■ **What you should do**
Transcribe the lines from the start of the data below through the line with "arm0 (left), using", word for word and nothing more.

──────────────────────────────

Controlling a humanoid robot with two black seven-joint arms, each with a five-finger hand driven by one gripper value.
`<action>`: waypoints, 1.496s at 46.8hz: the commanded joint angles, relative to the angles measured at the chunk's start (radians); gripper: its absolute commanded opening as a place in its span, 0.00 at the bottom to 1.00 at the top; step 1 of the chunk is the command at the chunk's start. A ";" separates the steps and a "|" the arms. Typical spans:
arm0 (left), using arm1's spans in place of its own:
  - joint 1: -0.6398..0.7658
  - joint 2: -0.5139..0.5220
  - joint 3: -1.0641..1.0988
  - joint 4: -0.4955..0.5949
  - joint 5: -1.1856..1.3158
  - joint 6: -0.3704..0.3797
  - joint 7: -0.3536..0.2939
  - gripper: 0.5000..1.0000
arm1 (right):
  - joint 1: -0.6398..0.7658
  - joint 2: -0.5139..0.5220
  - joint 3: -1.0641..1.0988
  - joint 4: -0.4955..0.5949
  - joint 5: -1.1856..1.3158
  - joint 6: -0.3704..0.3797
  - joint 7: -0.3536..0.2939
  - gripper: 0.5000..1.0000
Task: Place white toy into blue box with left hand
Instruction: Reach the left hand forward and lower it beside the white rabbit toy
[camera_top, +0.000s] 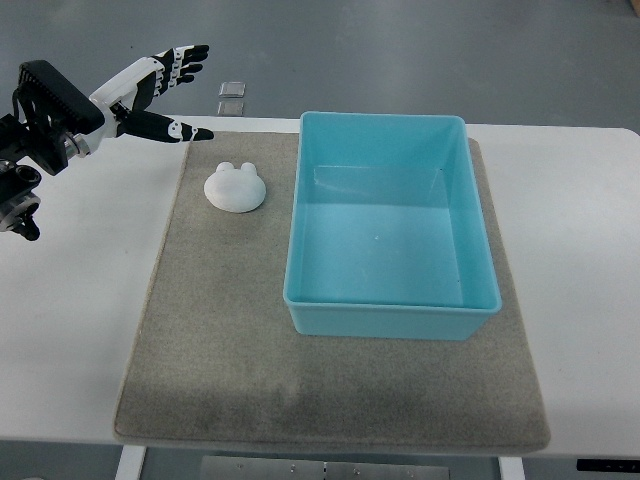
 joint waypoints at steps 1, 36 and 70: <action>0.002 0.019 0.002 -0.024 0.073 -0.001 0.000 0.99 | 0.000 0.000 0.000 -0.001 0.000 0.000 0.000 0.87; -0.003 0.017 0.065 -0.030 0.466 0.100 -0.003 0.93 | 0.000 0.000 0.000 0.001 0.000 0.000 0.000 0.87; -0.009 -0.045 0.175 -0.001 0.564 0.283 -0.003 0.72 | 0.000 0.000 0.000 -0.001 0.000 0.000 0.000 0.87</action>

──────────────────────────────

■ **Output**
Controlling a humanoid robot with two black seven-joint arms, each with a five-finger hand driven by one gripper value.
`<action>`: waypoints, 1.496s at 46.8hz: the commanded joint angles, relative to the angles measured at the chunk's start (radians); gripper: its absolute commanded opening as a place in its span, 0.00 at the bottom to 1.00 at the top; step 1 of the chunk is the command at the chunk's start. A ";" separates the steps and a "|" the arms. Typical spans:
arm0 (left), using arm1's spans in place of its own:

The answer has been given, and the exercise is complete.